## TASK PROMPT
Below are the records; collect from them each line containing the string "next".
##### RECORD EXTRACTS #####
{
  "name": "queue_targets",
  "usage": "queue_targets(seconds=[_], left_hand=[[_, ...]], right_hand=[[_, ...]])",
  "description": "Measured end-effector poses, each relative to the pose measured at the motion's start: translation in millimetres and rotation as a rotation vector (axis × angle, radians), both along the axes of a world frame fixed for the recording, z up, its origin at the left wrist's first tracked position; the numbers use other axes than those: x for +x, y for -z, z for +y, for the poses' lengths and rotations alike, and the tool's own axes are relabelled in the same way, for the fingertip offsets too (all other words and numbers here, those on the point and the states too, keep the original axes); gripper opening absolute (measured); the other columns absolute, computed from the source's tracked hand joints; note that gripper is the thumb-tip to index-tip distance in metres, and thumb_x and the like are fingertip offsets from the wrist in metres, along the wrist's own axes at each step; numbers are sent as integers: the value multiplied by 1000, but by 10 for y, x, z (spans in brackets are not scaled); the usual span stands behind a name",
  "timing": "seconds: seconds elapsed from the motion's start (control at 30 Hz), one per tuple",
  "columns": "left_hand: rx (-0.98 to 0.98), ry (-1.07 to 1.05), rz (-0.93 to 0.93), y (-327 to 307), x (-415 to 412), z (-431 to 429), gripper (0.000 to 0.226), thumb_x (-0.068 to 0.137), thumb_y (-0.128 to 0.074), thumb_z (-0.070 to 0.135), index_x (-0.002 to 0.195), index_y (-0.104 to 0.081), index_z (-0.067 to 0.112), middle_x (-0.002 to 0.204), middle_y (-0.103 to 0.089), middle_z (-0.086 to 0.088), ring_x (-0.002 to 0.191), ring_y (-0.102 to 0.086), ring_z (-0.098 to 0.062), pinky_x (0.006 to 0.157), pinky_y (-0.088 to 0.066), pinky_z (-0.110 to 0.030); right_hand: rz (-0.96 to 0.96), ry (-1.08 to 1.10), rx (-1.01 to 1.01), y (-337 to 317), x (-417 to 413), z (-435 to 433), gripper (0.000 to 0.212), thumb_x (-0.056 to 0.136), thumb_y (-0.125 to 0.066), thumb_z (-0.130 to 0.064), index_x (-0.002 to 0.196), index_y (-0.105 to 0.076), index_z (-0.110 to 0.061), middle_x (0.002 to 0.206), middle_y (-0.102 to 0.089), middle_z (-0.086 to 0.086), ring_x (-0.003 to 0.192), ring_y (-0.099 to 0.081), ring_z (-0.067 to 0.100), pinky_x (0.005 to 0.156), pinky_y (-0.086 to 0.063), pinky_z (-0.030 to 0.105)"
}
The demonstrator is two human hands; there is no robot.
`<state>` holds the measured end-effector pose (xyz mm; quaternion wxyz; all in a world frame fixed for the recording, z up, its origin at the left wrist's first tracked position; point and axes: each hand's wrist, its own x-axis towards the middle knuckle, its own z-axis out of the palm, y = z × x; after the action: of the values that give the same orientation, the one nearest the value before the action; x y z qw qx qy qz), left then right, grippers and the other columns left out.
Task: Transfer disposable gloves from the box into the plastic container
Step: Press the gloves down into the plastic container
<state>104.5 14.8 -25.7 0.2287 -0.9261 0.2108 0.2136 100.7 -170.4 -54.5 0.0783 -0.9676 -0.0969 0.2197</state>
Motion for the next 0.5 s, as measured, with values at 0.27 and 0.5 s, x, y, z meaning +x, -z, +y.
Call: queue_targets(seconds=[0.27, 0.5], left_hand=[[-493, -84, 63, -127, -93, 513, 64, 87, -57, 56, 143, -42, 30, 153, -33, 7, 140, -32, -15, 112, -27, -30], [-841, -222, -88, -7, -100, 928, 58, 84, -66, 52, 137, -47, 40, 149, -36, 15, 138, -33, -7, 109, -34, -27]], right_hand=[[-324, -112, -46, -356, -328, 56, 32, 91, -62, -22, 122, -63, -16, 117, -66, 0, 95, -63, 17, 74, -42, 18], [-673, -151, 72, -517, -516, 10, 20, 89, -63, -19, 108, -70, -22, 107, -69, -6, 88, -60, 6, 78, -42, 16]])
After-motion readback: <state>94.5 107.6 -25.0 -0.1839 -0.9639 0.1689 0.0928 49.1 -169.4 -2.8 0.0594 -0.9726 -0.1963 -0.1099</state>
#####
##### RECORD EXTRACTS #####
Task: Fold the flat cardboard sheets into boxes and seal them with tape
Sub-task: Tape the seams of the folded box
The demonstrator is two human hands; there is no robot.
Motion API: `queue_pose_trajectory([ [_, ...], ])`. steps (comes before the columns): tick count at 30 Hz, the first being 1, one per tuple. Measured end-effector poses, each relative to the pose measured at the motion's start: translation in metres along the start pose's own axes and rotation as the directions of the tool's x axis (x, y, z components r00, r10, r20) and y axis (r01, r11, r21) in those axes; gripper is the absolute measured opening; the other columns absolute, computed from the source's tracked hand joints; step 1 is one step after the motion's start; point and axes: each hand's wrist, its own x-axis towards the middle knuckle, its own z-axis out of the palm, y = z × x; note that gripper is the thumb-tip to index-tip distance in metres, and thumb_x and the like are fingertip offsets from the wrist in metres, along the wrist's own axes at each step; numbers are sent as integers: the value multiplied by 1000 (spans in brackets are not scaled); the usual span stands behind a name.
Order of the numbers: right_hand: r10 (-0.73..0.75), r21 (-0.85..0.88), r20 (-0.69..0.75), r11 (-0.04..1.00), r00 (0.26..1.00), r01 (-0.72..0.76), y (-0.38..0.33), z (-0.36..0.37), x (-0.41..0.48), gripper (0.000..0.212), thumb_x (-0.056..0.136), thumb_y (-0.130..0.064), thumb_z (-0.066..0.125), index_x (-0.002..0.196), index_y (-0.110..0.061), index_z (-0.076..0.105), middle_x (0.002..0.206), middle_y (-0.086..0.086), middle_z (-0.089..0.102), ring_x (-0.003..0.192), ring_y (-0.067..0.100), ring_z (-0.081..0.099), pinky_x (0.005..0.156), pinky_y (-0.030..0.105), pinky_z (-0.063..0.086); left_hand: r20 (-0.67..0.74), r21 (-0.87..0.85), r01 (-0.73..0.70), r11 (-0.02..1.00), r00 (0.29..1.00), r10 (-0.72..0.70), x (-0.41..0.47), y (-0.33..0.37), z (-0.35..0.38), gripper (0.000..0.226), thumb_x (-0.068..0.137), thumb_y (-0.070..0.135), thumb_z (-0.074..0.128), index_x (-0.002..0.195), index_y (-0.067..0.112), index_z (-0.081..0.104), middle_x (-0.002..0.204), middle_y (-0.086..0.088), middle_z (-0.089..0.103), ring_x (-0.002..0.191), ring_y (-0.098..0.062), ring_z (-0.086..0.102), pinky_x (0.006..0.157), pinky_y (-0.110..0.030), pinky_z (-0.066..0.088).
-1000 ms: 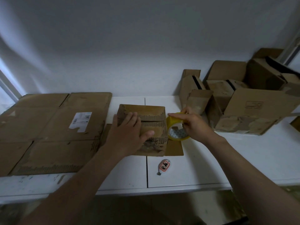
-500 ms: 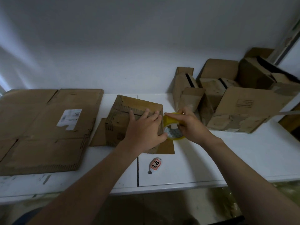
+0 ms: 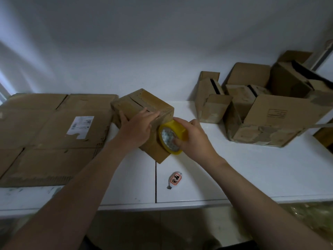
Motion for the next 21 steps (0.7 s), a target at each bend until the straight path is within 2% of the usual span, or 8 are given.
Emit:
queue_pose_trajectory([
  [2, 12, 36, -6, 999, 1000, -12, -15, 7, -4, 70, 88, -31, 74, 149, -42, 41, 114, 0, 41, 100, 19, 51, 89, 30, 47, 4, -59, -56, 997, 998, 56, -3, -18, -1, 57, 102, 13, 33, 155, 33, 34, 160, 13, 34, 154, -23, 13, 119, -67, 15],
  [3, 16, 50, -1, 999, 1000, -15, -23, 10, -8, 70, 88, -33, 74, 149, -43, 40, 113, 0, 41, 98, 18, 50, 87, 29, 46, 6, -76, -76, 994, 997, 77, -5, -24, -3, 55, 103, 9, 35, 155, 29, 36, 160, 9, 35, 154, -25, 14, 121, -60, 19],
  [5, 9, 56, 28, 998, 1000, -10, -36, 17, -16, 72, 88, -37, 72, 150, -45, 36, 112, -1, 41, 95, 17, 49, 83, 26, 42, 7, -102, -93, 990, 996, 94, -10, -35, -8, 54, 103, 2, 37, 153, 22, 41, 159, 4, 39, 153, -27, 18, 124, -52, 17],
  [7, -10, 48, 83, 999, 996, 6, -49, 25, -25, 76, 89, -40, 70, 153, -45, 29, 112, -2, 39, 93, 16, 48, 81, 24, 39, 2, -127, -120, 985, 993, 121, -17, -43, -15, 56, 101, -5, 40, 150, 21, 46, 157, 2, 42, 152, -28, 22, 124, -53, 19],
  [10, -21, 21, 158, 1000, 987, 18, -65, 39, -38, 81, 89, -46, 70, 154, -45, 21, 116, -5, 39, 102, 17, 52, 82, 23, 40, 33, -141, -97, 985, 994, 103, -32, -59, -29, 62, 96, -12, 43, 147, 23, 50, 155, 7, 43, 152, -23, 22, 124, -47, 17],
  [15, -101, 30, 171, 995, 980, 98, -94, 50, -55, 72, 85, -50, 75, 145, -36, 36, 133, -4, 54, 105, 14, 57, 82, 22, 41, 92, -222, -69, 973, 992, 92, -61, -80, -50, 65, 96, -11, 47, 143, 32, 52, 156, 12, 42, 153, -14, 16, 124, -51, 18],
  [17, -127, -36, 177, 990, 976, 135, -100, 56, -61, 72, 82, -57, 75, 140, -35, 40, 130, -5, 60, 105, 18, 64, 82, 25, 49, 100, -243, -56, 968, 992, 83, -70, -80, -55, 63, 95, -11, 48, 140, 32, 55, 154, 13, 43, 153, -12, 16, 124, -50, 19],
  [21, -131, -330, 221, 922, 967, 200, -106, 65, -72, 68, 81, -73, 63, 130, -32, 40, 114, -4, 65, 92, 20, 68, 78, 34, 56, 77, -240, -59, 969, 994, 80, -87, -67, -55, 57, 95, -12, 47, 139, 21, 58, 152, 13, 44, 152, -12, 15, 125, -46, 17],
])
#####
## TASK ANSWER
Motion for the next 0.5 s, as measured, with values at 0.27 and 0.5 s, x, y, z meaning +x, -z, +y.
Motion for the next 21 steps (0.7 s), a target at each bend until the straight path is within 2% of the usual span, or 8 are given.

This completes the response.